**Task statement**
Up to and including the line with "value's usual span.", please reproduce the lines below exactly, beginning with the first.

# # # # # # #

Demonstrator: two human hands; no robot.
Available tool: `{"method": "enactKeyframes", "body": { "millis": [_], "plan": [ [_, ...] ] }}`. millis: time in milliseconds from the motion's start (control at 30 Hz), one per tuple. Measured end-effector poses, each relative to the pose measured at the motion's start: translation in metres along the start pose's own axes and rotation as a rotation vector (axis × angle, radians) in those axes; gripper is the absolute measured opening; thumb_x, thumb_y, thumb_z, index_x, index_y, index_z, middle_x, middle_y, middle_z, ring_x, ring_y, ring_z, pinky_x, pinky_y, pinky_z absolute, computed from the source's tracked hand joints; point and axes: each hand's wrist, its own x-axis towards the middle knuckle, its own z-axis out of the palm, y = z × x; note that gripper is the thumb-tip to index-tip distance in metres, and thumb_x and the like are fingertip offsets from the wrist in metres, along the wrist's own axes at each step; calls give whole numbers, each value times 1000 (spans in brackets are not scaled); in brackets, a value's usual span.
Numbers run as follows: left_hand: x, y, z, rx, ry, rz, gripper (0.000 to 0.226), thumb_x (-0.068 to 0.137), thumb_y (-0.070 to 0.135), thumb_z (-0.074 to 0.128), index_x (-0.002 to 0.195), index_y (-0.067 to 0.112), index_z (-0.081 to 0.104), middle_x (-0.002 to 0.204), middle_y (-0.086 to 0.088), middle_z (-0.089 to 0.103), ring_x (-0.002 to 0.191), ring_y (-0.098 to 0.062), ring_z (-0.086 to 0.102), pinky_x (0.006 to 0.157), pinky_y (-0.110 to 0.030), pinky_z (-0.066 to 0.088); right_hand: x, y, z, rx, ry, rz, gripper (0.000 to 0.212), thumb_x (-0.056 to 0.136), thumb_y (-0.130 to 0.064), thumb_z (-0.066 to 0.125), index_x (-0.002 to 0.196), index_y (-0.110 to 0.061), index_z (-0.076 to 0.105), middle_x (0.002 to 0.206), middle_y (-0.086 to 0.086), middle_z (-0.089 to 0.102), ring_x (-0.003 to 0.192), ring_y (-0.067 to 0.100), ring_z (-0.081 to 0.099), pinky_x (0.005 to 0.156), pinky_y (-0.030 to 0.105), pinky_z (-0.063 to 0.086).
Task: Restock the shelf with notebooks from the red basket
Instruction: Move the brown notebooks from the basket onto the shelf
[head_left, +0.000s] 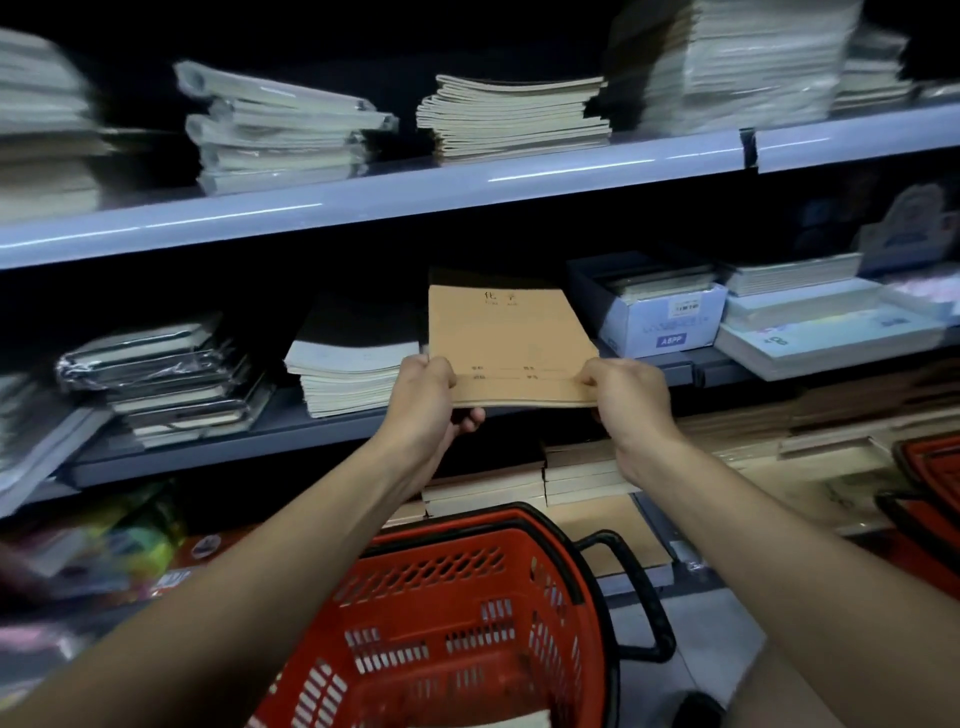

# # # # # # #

**Answer space**
Demonstrator: two human hands; no robot.
Available tool: `{"method": "enactKeyframes", "body": { "millis": [_], "plan": [ [_, ...] ] }}`. millis: time in milliseconds from the motion's start (control at 30 Hz), one per tuple. Measured end-effector poses, each relative to the pose measured at the motion's start: translation in metres along the start pose's own axes and rotation as a rotation vector (axis × angle, radians) in those axes; gripper is the absolute measured opening; thumb_x, thumb_y, thumb_z, index_x, index_y, index_z, middle_x, middle_y, middle_z, ring_x, ring_y, ring_z, pinky_x, pinky_y, pinky_z absolute, computed from the source's tracked hand joints; point and axes: each hand's wrist, its own x-axis towards the middle knuckle, its own z-axis out of the palm, y = z × x; note that gripper is the thumb-tip to index-tip distance in metres, and thumb_x and the like are fingertip offsets from the wrist in metres, along the wrist's own axes at each step; calls give whole numbers, each value times 1000 (spans in brackets are not scaled); in brackets, a value's usual span.

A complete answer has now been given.